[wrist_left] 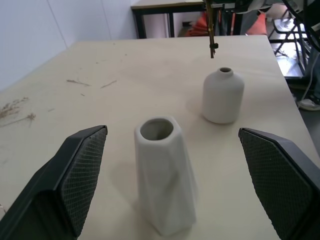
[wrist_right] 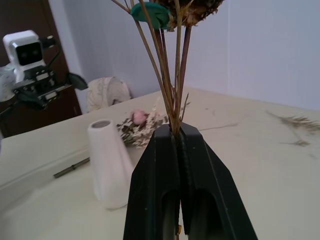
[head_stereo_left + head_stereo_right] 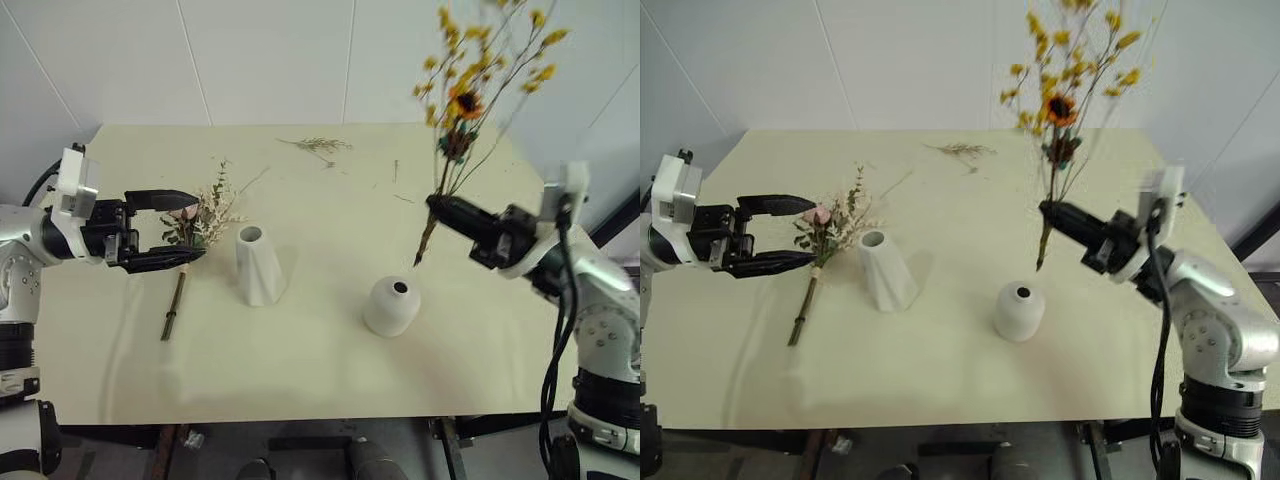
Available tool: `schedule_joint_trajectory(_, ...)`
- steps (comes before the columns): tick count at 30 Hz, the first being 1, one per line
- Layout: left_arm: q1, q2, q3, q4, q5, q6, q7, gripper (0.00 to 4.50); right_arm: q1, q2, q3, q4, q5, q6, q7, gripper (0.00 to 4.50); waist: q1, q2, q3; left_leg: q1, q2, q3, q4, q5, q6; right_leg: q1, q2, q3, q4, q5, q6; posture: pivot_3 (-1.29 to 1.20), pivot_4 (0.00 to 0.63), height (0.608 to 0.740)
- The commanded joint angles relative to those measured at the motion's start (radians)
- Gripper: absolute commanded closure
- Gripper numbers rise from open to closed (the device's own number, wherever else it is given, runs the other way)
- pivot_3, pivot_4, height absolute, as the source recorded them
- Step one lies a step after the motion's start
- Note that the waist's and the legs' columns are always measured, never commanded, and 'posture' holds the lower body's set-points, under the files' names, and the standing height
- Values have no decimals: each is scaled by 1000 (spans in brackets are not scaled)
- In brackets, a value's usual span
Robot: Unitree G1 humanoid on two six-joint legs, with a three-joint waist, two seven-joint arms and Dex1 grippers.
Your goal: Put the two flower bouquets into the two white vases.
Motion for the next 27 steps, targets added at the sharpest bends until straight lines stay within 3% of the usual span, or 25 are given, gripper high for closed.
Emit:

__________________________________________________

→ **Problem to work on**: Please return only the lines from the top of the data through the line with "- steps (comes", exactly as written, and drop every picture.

→ **The answer**:
[wrist_left] 
[wrist_right] 
[head_stereo_left + head_stereo_right] 
Available tool: `schedule_joint_trajectory(_, ...)`
- steps (comes before the columns): tick count at 30 Hz, the first being 1, one per line

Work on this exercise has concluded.